Schilddrüsenunterfunktion im Überblick:
  • Als Schilddrüsenunterfunktion (Hypothyreose), die häufigste Schilddrüsenerkrankung, bezeichnet man jeden Zustand, bei dem die Produktion des Schilddrüsenhormons unter dem Normalwert liegt.
  • Schilddrüsenhormone beeinflussen das Wachstum, die Entwicklung und viele Zellprozesse – daher kann ein Mangel an Schilddrüsenhormonen beträchtliche Auswirkungen auf den Körper haben.
  • Der Körper braucht Jod, um Schilddrüsenhormone zu produzieren. Jod wird hauptsächlich via Lebensmittel, beispielsweise Fisch und Meeresfrüchte, Brot und Jodsalz, aufgenommen.
  • Die beiden wichtigsten Hormone sind Thyroxin (T4) und Trijodthyronin (T3).
  • T3 wird bei Bedarf aus T4 hergestellt.
  • Die Schilddrüse wird von der Hirnanhangdrüse gesteuert, welche die Schilddrüsenhormonproduktion mit Hilfe eines speziellen Hormons, dem Thyrotropin (TSH) lenkt.
  • Werden zu wenig Schilddrüsenhormone produziert (Schilddrüsenunterfunktion), regt die Hirnanhangdrüse die Produktion an, indem sie mehr Thyrotropin (TSH) ausschüttet.
  • Befinden sich zu viele Hormone im Blutkreislauf (Schilddrüsenüberfunktion), drosselt die Hirnanhangdrüse die Produktion von Thyrotropin.
  • Die Wahrscheinlichkeit einer Schilddrüsenunterfunktion wächst mit zunehmendem Alter und tritt häufiger bei Frauen als bei Männern auf.

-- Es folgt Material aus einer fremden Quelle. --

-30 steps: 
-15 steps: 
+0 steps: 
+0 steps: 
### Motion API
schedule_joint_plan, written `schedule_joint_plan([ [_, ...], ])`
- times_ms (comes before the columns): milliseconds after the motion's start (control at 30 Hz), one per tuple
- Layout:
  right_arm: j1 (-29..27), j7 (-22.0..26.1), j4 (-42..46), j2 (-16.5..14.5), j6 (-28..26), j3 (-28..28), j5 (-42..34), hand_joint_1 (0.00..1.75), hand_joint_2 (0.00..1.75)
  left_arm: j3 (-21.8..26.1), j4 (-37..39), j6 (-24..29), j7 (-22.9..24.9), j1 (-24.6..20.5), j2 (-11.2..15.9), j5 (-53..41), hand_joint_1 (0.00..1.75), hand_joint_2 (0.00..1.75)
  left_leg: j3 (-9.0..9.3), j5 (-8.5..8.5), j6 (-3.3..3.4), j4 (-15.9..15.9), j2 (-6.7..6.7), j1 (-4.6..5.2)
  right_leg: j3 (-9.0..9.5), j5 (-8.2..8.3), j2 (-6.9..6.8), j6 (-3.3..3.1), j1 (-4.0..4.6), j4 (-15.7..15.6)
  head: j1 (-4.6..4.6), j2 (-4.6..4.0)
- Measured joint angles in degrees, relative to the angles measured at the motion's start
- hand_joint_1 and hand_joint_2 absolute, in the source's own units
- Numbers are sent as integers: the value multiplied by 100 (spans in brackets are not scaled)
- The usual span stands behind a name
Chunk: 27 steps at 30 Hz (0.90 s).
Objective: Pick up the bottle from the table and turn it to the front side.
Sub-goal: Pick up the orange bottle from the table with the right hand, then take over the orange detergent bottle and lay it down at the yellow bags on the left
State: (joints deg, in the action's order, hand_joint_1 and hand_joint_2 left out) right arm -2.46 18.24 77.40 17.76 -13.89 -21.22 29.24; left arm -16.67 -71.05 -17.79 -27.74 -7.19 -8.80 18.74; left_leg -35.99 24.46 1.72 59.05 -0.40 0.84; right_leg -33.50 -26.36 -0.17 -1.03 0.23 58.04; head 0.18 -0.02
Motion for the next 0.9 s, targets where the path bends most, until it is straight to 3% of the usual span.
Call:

  • Die Symptome einer Schilddrüsenunterfunktion sind vielfach subtil und nicht spezifisch, sie gleichen meistens den Symptomen anderer Erkrankungen. Häufig werden sie dem “normalen” Alterungsprozess zugeschrieben. Die Beschwerden der meisten Patienten beziehen sich auf eine Verlangsamung des Stoffwechsels: ein verlangsamter Pulsschlag, aufgedunsene Haut, brüchiges Haar, Gewichtszunahme, Verstopfung, Müdigkeit …
Nach der Diagnose einer Schilddrüsenunterfunktion ist eine Hormonersatztherapie erforderlich, meistens für den Rest des Lebens.